**Instructions to follow:** Print only the lines below, from the very first to the one containing "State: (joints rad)", exactly as they stand. Do not print pictures.

-*-*-

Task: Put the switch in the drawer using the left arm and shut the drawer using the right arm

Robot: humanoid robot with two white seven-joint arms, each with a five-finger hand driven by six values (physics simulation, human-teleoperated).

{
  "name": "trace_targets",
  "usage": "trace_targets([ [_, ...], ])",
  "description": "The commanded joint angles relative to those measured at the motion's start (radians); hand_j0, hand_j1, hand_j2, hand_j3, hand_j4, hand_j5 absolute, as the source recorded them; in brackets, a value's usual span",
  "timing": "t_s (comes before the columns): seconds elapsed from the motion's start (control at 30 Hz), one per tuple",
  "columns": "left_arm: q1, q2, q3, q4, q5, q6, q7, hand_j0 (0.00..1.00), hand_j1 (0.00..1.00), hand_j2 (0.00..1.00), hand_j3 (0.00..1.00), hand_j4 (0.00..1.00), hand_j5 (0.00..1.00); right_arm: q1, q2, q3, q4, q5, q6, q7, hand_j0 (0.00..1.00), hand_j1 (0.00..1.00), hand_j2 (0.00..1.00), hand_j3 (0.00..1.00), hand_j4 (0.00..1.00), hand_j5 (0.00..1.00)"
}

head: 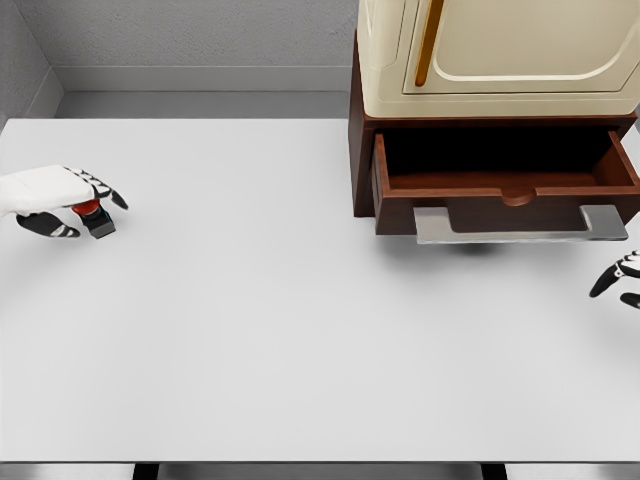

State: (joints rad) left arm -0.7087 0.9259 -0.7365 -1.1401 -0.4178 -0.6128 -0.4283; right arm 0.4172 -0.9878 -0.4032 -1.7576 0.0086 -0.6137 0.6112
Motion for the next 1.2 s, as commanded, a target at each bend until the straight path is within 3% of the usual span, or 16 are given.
trace_targets([
  [0.0, 0.000, 0.001, 0.000, -0.001, -0.001, 0.002, 0.000, 0.67, 0.67, 0.67, 0.67, 0.67, 0.67, 0.000, -0.002, 0.004, 0.000, -0.007, 0.003, 0.000, 0.57, 0.57, 0.57, 0.57, 0.57, 0.57],
  [0.43, -0.006, 0.004, 0.000, -0.003, -0.001, 0.002, 0.000, 0.44, 0.44, 0.44, 0.44, 0.44, 0.44, 0.000, -0.002, 0.007, 0.000, -0.007, 0.003, 0.000, 0.56, 0.56, 0.56, 0.56, 0.56, 0.56],
  [0.73, -0.044, 0.004, -0.001, -0.012, 0.002, 0.002, 0.002, 0.40, 0.40, 0.40, 0.40, 0.40, 0.40, -0.002, -0.022, 0.026, -0.002, -0.007, 0.003, 0.000, 0.56, 0.56, 0.56, 0.56, 0.56, 0.56],
  [1.0, -0.078, -0.004, 0.000, -0.294, 0.034, 0.002, 0.008, 0.39, 0.39, 0.39, 0.39, 0.39, 0.39, 0.000, -0.022, 0.026, 0.000, -0.007, 0.003, 0.000, 0.57, 0.57, 0.57, 0.57, 0.57, 0.57],
  [1.17, -0.103, -0.055, -0.001, -0.348, 0.039, 0.002, 0.008, 0.39, 0.39, 0.39, 0.39, 0.39, 0.39, -0.002, -0.022, 0.026, 0.000, -0.007, 0.003, 0.000, 0.57, 0.57, 0.57, 0.57, 0.57, 0.57],
])
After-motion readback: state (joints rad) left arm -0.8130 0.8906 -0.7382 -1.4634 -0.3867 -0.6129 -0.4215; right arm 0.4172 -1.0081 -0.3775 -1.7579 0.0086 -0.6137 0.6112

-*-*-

**Solution for this task:**
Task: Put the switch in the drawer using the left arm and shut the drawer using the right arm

Robot: humanoid robot with two white seven-joint arms, each with a five-finger hand driven by six values (physics simulation, human-teleoperated).

{
  "name": "trace_targets",
  "usage": "trace_targets([ [_, ...], ])",
  "description": "The commanded joint angles relative to those measured at the motion's start (radians); hand_j0, hand_j1, hand_j2, hand_j3, hand_j4, hand_j5 absolute, as the source recorded them; in brackets, a value's usual span",
  "timing": "t_s (comes before the columns): seconds elapsed from the motion's start (control at 30 Hz), one per tuple",
  "columns": "left_arm: q1, q2, q3, q4, q5, q6, q7, hand_j0 (0.00..1.00), hand_j1 (0.00..1.00), hand_j2 (0.00..1.00), hand_j3 (0.00..1.00), hand_j4 (0.00..1.00), hand_j5 (0.00..1.00); right_arm: q1, q2, q3, q4, q5, q6, q7, hand_j0 (0.00..1.00), hand_j1 (0.00..1.00), hand_j2 (0.00..1.00), hand_j3 (0.00..1.00), hand_j4 (0.00..1.00), hand_j5 (0.00..1.00)"
}

head: 

State: (joints rad) left arm -0.7087 0.9259 -0.7365 -1.1401 -0.4178 -0.6128 -0.4283; right arm 0.4172 -0.9878 -0.4032 -1.7576 0.0086 -0.6137 0.6112

There is nothing more to this answer.